**Action item**: From the first line to the last, set down the material exactly, leaving out its pictures.

**Exercise data**:
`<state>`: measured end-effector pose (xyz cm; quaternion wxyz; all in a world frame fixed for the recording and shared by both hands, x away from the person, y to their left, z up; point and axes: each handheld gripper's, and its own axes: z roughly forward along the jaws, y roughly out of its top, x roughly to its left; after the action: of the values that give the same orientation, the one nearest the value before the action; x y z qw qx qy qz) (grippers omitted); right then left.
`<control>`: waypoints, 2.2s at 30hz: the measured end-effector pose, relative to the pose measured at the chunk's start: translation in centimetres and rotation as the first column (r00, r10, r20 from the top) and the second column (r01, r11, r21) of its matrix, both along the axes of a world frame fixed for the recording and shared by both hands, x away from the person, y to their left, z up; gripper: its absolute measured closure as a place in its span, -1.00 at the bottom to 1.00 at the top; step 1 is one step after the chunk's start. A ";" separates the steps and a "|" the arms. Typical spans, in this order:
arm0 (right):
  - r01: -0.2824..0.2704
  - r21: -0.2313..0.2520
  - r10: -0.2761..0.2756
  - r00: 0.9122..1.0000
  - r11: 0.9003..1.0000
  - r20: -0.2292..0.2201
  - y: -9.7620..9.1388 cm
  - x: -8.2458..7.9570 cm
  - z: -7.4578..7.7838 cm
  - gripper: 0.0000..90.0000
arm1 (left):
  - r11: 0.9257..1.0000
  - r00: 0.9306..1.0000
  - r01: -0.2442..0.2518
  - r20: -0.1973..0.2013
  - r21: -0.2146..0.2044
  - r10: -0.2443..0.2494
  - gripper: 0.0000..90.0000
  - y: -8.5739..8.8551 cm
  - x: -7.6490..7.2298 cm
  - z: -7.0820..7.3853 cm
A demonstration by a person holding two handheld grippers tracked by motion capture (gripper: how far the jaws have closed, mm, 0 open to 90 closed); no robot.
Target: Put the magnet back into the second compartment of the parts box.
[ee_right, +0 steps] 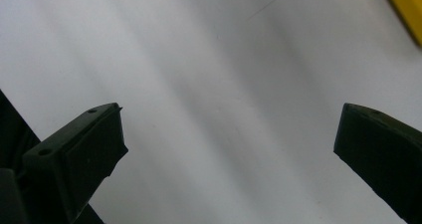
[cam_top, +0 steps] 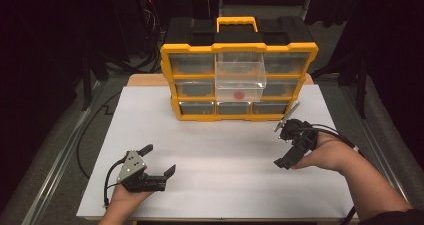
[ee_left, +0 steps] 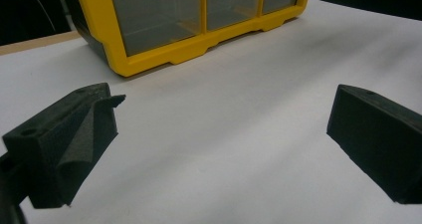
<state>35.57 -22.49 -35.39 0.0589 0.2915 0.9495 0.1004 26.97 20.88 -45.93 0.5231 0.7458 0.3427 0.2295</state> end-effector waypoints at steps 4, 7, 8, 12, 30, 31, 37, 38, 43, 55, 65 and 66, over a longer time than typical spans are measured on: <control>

**Your solution**:
`<state>`: measured end-effector pose (xyz cm; quaternion wxyz; all in a world frame fixed for the recording and shared by both hands, x away from the person, y to their left, z up; point and axes: each handheld gripper's, and its own axes: z roughly forward along the jaws, y roughly out of its top, x roughly to its left; after the action: of the values that give the same orientation, the one nearest the value before the action; x y z qw qx qy qz) (grippers omitted); right then left.
`<control>`: waypoints, 2.2s at 30hz: the measured end-effector pose, relative to the pose measured at the chunk's start: translation in centimetres and rotation as the first column (r00, r10, r20 from the top) and the second column (r01, r11, r21) of its matrix, both along the axes of a world frame fixed for the recording and shared by both hands, x away from the person, y to their left, z up; gripper: its absolute measured closure as a place in its span, -1.00 at the bottom to 1.00 at the top; step 1 is one step after the chunk's start. A ";" separates the steps and a "|" the arms. Typical spans, in this order:
arm0 (right):
  - r01: -0.2824..0.2704
  - r21: -0.2313..0.2520
  - r10: -0.2761..0.2756
  - r00: 0.9122..1.0000
  - r11: 0.9003..1.0000
  - r20: -0.2292..0.2201
  - y: -9.7620..9.1388 cm
  - x: -8.2458..7.9570 cm
  - z: -7.4578..7.7838 cm
  - gripper: 0.0000..90.0000
arm1 (left):
  - r11: 0.9257..1.0000
  - r00: 0.9306..1.0000
  - r01: -0.2442..0.2518
  - r20: -0.1973..0.2013
  - r21: -0.2146..0.2044
  - r10: -0.2443..0.2494
  - gripper: 0.0000..90.0000
  - y: -8.5739..8.8551 cm
  - x: -7.6490..7.2298 cm
  - z: -7.0820..7.3853 cm
A demonstration by a person holding two handheld grippers tracked by motion capture (gripper: how far the jaws have closed, mm, 0 open to 90 closed); no robot.
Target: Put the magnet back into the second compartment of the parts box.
[ee_right, +0 steps] 
[cam_top, +0 steps] 
[ee_left, +0 steps] 
<state>35.57 -22.49 -35.39 0.0589 0.2915 0.9495 0.1004 26.97 20.88 -45.93 0.5231 0.7458 0.3427 0.2295</state> end-effector waypoints at steps 4, 7, 8, 12, 30, 31, 37, 38, 43, 55, 65 and 66, over a longer time than typical spans are measured on: <control>

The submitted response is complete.